What the exercise asks:
Exactly as written, output each record given below.

Collected data:
● ● ●
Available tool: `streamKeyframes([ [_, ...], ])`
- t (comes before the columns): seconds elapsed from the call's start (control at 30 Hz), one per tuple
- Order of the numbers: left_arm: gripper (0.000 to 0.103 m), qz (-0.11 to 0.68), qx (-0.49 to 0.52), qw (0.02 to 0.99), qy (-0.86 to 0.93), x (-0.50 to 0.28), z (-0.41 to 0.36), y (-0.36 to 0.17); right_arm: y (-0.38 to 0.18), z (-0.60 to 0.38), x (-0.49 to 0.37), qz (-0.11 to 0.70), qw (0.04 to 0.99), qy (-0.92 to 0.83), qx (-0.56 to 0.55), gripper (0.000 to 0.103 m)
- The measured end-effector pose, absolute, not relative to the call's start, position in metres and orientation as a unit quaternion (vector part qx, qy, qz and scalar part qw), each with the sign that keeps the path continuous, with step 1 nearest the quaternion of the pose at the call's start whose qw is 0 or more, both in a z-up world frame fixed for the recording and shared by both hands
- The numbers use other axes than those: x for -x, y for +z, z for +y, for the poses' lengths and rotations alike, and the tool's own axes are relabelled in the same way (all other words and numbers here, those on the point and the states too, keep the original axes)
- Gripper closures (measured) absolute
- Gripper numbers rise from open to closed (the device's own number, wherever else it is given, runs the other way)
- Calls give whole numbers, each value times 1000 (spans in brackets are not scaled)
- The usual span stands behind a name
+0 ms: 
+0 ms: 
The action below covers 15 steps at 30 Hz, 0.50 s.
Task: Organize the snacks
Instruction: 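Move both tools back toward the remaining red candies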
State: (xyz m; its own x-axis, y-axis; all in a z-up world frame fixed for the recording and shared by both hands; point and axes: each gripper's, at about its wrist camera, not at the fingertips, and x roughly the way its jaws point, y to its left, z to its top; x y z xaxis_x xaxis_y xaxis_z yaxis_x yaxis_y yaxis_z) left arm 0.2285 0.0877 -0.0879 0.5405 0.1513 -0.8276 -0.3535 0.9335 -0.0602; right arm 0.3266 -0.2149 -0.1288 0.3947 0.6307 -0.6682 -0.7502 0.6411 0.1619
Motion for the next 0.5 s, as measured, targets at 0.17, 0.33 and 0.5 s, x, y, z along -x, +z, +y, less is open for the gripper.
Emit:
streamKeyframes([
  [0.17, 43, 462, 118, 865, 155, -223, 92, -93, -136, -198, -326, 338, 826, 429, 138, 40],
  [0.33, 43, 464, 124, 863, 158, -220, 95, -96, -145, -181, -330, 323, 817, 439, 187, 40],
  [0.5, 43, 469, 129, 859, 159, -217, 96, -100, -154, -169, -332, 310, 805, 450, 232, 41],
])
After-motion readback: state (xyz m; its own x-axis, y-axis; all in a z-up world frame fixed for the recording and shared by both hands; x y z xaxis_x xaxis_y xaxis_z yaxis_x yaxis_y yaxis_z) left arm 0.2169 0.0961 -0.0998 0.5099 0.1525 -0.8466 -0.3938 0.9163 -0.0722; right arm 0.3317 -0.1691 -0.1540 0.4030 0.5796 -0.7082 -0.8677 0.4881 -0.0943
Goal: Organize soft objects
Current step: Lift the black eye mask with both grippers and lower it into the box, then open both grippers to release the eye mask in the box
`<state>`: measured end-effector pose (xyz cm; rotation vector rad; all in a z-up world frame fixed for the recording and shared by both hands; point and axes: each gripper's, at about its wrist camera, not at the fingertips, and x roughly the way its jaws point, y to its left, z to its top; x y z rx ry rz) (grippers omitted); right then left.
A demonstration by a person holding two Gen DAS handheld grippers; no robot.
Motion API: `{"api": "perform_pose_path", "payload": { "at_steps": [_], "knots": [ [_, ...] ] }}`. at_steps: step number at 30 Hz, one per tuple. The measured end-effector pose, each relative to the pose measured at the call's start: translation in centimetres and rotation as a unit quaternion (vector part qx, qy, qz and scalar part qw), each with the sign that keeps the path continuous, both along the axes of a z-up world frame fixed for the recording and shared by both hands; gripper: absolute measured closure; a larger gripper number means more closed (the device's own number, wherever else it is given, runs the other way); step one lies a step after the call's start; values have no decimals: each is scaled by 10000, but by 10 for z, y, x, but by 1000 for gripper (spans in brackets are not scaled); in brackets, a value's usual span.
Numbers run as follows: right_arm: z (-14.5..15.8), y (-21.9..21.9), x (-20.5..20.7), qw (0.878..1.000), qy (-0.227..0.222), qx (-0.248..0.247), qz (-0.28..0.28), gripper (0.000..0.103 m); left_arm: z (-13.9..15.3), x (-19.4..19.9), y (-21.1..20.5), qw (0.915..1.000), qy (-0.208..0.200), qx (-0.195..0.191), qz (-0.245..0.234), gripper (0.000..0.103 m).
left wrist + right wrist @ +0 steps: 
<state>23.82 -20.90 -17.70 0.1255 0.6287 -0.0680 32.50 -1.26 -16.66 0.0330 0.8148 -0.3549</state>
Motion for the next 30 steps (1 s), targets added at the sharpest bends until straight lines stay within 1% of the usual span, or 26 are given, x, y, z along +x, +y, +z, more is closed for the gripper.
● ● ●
Response to the task:
Available tool: `streamKeyframes([ [_, ...], ])`
- t (comes before the columns): seconds elapsed from the call's start (control at 30 Hz), one per tuple
- Order of the numbers: left_arm: gripper (0.000 to 0.103 m), qz (-0.11 to 0.68), qx (-0.49 to 0.52), qw (0.02 to 0.99), qy (-0.86 to 0.93), x (-0.50 to 0.28), z (-0.41 to 0.36), y (-0.36 to 0.17); right_arm: y (-0.38 to 0.18), z (-0.60 to 0.38), x (-0.49 to 0.37), qz (-0.11 to 0.70), qw (0.04 to 0.99), qy (-0.92 to 0.83), qx (-0.56 to 0.55), gripper (0.000 to 0.103 m)
- The measured end-effector pose, absolute, not relative to the call's start, position in metres and orientation as a unit quaternion (vector part qx, qy, qz and scalar part qw), each with the sign that keeps the path continuous, with step 1 nearest the quaternion of the pose at the call's start whose qw is 0 or more, both in a z-up world frame fixed for the recording and shared by both hands
- The numbers use other axes than those: x for -x, y for +z, z for +y, for the poses' lengths and rotations alike, and the tool's own axes are relabelled in the same way (all other words and numbers here, those on the point and the states too, keep the original axes)
- Gripper closures (measured) absolute
- Gripper numbers rise from open to closed (the device's own number, wherever else it is given, runs the other way)
- Calls give whole numbers, each value times 1000 (spans in brackets are not scaled)
- The usual span stands behind a name
+0 ms: 
+0 ms: 
The action below covers 15 steps at 30 Hz, 0.50 s.
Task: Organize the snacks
Instruction: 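Move both tools back toward the remaining red candies
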State: (xyz m; its own x-axis, y-axis; all in a z-up world frame fixed for the recording and shared by both hands; point and axes: each gripper's, at about its wrist camera, not at the fingertips, and x roughly the way its jaws point, y to its left, z to its top; x y z xaxis_x xaxis_y xaxis_z yaxis_x yaxis_y yaxis_z) left arm 0.2285 0.0877 -0.0879 0.5405 0.1513 -0.8276 -0.3535 0.9335 -0.0602; right arm 0.3266 -0.2149 -0.1288 0.3947 0.6307 -0.6682 -0.7502 0.6411 0.1619
Motion for the next 0.5 s, as measured, targets at 0.17, 0.33 and 0.5 s, x, y, z along -x, +z, +y, less is open for the gripper.
Emit:
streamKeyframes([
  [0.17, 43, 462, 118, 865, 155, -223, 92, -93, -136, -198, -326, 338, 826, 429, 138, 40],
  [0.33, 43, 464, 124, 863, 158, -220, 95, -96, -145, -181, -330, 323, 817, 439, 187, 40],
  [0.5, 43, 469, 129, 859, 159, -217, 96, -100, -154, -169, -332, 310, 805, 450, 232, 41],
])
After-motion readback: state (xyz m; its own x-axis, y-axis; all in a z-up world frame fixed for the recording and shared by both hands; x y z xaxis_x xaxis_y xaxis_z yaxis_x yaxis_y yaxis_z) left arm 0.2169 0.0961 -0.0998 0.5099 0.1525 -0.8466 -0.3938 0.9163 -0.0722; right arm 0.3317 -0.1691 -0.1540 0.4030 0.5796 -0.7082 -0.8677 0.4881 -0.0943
Goal: Organize soft objects
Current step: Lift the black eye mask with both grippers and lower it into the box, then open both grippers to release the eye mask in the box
`<state>`: measured end-effector pose (xyz cm; rotation vector rad; all in a z-up world frame fixed for the recording and shared by both hands; point and axes: each gripper's, at about its wrist camera, not at the fingertips, and x roughly the way its jaws point, y to its left, z to its top; x y z rx ry rz) (grippers omitted); right then left.
A demonstration by a person holding two Gen DAS handheld grippers; no robot.
Motion API: `{"api": "perform_pose_path", "payload": { "at_steps": [_], "knots": [ [_, ...] ] }}`. at_steps: step number at 30 Hz, one per tuple. The measured end-effector pose, each relative to the pose measured at the call's start: translation in centimetres and rotation as a unit quaternion (vector part qx, qy, qz and scalar part qw), each with the sign that keeps the path continuous, both along the axes of a z-up world frame fixed for the recording and shared by both hands; gripper: absolute measured closure; a larger gripper number means more closed (the device's own number, wherever else it is given, runs the other way); step one lies a step after the call's start; values have no decimals: each is scaled by 10000, but by 10 for z, y, x, but by 1000 for gripper (spans in brackets are not scaled); in brackets, a value's usual span.
Numbers run as follows: right_arm: z (-14.5..15.8), y (-21.9..21.9), x (-20.5..20.7), qw (0.878..1.000), qy (-0.227..0.222), qx (-0.248..0.247), qz (-0.28..0.28), gripper (0.000..0.103 m); left_arm: z (-13.9..15.3), x (-19.4..19.9), y (-21.1..20.5), qw (0.915..1.000), qy (-0.208..0.200), qx (-0.195..0.191), qz (-0.245..0.234), gripper (0.000..0.103 m).
left wrist + right wrist @ +0 steps: 
<state>23.82 -20.90 -17.70 0.1255 0.6287 -0.0680 32.50 -1.26 -16.66 0.0330 0.8148 -0.3549</state>
Motion for the next 30 steps (1 s), targets added at the sharpest bends until straight lines stay within 1% of the usual span, or 26 are given, x, y, z along +x, +y, +z, more is closed for the gripper.

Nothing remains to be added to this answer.